Михаил Александрович Привалов как раз и родился от генерала Привалова в 1946 г., так сказать на радостях после последних побед и торжеств. Детство его прошло безмятежно, в хорошей семье, в трехкомнатной квартире, в отдельной комнате, с отдельным письменным столом, так что мальчик вырос настоящим барином, склонным более к досугу, нежели к подневольному труду на государственных предприятиях, к которому он, как повелось у серьезной молодежи, относился свысока, хотя, будучи воспитанным молодым человеком, не любил на эту тему распространяться с товарищами.
Поэтому, когда пришло время выбирать себе жизненный путь, то путь выбрался сам собой и оказался очень приятным: юный Привалов пошел по искусству. Надо сказать, что он проявил при этом недюжинную зрелость. В конце концов, денег хватало, никто его особенно за хобот не тянул, он мог бы и вовсе не работать нигде. Многие паршивые овцы из его сословия так и поступали, уделяя все свое время иностранным тряпкам и пластинкам, а то и кое-чему похуже, но молодой Привалов был не таков. Жизнь богатого бездельника его не привлекала то ли потому, что у него родители были культурные, то ли потому, что была у него хорошая деловая жилка, скорее всего именно поэтому, потому что, как мы увидим скоро, он был настоящая жила, то есть невероятно деловит и любил совершать операции со всякими ценностями, с товаром, то есть манипулировать материальными (включая духовные) благами и так и сяк, накапливая их потихоньку и превращая в богатство. У него прорезалось хорошее чутье на собственность, любовь к имуществу, аккуратное и хозяйское к ней отношение. Будучи же по воспитанию без малого аристократом, он, естественно, выбрал операции с духовными ценностями и сделался литературоведом.

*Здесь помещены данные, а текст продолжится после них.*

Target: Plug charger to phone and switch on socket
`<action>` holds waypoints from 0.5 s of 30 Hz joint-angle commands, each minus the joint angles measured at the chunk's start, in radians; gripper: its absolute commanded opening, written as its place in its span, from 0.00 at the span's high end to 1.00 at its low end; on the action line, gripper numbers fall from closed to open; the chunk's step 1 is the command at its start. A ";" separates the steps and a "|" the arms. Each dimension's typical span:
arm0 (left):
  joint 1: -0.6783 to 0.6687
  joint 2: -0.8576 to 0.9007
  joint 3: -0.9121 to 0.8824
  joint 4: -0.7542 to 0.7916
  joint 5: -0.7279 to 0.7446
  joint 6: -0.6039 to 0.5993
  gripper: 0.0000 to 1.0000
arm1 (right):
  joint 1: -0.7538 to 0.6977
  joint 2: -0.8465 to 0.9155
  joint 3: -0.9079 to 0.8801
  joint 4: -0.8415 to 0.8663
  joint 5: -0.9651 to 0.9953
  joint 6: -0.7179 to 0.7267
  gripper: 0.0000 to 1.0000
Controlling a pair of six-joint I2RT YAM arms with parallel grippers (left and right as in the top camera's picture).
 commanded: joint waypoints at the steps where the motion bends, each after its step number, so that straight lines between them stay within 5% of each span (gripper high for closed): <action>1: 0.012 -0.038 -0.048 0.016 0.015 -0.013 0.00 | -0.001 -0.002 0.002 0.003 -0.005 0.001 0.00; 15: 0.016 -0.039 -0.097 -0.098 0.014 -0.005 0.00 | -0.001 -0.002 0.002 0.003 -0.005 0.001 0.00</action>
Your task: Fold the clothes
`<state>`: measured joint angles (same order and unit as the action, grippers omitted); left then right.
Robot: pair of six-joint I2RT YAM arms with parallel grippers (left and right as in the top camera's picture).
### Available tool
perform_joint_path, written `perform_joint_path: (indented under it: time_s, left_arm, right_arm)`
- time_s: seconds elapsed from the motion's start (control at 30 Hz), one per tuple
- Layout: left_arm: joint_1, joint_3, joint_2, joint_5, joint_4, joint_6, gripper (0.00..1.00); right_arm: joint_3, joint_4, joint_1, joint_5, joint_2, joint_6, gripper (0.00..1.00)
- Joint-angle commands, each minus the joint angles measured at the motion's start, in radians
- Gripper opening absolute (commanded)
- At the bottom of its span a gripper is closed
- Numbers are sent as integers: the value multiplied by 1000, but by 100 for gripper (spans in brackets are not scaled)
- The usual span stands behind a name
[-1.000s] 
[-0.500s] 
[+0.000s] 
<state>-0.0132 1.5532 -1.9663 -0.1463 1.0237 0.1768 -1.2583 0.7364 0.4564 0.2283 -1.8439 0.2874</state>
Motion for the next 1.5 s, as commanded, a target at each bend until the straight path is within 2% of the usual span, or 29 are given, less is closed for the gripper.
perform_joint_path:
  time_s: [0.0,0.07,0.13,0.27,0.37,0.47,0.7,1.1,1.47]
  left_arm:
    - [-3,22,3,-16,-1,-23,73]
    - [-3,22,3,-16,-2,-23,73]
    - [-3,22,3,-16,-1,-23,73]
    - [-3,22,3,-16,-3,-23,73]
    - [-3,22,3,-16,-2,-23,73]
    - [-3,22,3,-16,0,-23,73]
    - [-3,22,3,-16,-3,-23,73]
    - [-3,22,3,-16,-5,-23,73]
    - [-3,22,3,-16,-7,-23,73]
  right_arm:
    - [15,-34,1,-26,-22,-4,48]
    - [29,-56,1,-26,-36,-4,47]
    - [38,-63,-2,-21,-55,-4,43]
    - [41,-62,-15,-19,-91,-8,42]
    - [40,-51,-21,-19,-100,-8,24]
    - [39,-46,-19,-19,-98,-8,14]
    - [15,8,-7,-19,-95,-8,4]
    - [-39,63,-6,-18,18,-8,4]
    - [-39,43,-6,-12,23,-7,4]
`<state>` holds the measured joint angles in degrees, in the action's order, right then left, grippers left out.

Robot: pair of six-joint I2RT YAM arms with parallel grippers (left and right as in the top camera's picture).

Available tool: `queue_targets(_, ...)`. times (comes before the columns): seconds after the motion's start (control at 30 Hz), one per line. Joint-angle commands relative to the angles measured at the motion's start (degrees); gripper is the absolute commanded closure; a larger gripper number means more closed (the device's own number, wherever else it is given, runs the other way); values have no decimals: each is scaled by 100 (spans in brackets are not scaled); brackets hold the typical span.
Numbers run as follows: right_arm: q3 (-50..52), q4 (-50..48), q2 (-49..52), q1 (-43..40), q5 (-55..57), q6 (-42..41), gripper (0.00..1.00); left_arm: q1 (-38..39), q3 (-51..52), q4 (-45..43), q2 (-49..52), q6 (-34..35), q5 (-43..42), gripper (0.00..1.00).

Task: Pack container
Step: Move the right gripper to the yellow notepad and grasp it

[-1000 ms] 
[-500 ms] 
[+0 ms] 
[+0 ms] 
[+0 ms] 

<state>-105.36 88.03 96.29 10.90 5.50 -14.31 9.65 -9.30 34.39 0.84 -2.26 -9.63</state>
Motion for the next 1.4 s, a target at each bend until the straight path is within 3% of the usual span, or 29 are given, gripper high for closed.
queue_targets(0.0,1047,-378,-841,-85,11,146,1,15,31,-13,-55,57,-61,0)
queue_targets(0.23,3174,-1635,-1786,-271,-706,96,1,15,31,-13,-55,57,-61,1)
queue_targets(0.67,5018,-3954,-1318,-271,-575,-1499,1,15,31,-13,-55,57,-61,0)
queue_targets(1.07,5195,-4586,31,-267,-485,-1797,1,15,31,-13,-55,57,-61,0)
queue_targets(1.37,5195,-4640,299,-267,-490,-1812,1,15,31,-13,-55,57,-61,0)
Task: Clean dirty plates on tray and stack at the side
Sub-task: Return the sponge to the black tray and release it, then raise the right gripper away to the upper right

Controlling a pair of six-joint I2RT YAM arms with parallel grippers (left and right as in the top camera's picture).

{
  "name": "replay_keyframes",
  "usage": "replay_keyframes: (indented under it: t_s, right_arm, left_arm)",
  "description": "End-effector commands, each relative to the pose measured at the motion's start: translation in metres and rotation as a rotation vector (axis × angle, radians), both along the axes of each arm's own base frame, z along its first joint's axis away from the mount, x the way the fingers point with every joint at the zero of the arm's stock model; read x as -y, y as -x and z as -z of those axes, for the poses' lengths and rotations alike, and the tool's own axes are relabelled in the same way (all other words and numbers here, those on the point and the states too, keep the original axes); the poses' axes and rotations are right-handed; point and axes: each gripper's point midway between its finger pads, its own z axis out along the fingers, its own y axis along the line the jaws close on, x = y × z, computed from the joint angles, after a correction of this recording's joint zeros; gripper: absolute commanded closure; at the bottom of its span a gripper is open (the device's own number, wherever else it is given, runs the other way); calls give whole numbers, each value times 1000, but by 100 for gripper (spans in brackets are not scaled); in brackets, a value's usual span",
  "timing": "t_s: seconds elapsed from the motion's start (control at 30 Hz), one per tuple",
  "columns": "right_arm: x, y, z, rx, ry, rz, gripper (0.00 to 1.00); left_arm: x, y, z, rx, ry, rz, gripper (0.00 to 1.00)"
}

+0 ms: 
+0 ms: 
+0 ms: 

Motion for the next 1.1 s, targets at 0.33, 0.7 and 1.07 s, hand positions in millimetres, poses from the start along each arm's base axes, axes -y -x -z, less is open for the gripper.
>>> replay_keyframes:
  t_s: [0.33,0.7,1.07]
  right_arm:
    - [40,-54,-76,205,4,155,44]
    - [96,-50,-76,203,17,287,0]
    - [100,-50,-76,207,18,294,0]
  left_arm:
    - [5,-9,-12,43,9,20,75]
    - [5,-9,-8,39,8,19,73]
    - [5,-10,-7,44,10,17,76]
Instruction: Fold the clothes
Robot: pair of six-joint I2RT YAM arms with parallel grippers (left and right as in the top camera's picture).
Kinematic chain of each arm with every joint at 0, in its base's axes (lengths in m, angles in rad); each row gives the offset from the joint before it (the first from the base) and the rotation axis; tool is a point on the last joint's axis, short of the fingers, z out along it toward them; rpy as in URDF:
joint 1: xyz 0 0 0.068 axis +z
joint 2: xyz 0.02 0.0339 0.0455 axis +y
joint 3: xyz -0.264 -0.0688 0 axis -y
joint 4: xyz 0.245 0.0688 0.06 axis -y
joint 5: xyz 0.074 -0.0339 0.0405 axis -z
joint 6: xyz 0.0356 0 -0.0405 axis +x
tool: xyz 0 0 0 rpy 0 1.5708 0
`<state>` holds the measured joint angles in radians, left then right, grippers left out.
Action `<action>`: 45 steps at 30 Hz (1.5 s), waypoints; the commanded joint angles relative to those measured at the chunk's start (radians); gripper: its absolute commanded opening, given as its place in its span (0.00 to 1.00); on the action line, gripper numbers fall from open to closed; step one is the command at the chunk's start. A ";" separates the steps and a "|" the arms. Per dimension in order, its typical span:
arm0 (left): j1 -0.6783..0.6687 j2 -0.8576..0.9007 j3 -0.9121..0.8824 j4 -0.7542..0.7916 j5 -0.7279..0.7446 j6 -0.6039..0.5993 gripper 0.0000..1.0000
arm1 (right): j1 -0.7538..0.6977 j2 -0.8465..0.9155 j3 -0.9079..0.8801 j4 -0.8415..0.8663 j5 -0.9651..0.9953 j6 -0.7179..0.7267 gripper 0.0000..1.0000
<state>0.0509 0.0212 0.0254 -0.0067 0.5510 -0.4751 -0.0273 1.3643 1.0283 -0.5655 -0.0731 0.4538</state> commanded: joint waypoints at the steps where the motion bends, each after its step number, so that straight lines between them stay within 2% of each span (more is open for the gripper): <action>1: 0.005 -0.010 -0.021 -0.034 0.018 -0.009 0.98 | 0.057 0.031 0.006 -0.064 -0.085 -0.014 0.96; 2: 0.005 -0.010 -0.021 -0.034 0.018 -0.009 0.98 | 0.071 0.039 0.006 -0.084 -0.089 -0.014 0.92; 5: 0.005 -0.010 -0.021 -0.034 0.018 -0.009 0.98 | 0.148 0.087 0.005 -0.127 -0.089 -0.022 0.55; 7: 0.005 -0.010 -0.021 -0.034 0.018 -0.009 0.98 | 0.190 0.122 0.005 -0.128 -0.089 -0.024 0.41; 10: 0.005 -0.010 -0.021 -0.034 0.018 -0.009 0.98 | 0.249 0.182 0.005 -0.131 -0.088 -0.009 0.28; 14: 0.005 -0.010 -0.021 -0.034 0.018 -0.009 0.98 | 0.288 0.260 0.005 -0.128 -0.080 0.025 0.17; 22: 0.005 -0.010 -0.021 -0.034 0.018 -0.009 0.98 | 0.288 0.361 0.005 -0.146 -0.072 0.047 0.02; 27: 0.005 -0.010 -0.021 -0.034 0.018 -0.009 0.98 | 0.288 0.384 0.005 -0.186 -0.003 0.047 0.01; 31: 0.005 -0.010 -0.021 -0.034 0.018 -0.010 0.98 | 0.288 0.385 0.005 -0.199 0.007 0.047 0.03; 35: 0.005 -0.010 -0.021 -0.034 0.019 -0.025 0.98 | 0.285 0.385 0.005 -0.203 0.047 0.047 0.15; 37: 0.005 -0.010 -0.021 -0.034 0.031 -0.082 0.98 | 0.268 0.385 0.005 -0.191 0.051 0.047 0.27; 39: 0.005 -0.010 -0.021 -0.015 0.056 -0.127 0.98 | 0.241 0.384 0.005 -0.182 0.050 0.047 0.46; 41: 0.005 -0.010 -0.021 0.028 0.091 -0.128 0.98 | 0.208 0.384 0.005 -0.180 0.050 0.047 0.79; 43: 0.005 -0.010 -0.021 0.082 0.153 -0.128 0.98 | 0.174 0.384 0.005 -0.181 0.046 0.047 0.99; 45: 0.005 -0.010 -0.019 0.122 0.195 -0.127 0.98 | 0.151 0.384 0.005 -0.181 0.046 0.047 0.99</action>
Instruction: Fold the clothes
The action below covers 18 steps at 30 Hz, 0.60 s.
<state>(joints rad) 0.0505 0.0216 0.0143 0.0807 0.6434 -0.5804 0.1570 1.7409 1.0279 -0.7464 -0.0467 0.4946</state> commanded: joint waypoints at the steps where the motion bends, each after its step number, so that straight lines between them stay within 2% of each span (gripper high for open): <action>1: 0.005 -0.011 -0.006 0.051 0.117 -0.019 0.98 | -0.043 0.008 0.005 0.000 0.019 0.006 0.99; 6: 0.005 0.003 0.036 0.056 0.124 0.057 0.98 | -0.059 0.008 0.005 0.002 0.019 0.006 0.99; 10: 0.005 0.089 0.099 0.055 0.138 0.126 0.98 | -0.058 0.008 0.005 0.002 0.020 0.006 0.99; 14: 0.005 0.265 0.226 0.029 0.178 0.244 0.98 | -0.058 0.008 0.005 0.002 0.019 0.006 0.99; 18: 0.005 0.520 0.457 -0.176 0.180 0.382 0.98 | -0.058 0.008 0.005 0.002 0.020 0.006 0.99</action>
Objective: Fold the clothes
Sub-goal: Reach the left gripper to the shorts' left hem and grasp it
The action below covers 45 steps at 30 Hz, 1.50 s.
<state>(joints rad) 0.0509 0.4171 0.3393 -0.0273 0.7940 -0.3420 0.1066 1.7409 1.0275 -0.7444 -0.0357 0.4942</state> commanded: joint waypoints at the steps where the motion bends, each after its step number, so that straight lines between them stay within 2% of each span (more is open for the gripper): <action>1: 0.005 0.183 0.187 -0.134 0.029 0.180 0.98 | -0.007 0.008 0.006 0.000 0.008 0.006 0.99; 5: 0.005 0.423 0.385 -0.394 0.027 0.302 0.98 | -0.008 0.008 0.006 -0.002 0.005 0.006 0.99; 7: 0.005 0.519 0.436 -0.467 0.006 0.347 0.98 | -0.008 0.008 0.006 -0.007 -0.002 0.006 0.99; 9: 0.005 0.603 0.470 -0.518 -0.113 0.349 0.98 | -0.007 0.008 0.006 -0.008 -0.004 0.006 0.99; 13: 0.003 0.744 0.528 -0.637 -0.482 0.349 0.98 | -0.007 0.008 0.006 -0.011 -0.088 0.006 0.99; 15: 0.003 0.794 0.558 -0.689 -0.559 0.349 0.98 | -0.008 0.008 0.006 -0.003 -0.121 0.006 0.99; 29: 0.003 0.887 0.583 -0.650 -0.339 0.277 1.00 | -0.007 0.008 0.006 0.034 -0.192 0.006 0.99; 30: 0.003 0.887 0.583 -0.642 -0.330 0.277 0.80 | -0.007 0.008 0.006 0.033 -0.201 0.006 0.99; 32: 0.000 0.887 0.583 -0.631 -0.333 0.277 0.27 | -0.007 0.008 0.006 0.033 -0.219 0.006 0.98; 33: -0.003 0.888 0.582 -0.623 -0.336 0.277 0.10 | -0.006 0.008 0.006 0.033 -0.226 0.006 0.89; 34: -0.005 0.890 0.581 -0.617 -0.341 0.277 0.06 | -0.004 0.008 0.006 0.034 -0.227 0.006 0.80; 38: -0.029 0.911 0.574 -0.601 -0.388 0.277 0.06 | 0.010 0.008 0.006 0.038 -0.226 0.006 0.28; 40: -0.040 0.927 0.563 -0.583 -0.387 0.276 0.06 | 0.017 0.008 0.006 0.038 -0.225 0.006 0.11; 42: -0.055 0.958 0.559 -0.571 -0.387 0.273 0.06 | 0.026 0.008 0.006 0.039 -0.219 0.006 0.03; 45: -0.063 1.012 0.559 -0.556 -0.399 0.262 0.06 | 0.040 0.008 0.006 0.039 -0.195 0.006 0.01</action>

По ходу дела выяснилось еще одно конкретное обстоятельство, быть может, тоже повлиявшее на ход его мыслей, а может быть, и просто подвернувшееся под руку в нужный момент, но ведь, как говорится, солидному человеку все впрок — и поп, и попадья, и попова дочка.
Дело же было в следующем. Однажды, еще будучи в роли старшеклассника, Привалов с одной знакомой девочкой как-то валандался на чердаке собственной дачки и обратил внимание на старый бабушкин сундук, стоявший в дальнем углу и покрытый уже таким слоем пыли, что никто в него и не заглядывал. Открыв сундук, Привалов обнаружил в нем ворох старых бумаг. Привалов к этому времени уже был неплохо начитан в Мандельштамах и Пастернаках (как-никак шел 1963 год), конечно, знал Свистунова и уважал его не меньше других, так что он сразу носом учуял, что набрел на кое-что ценное.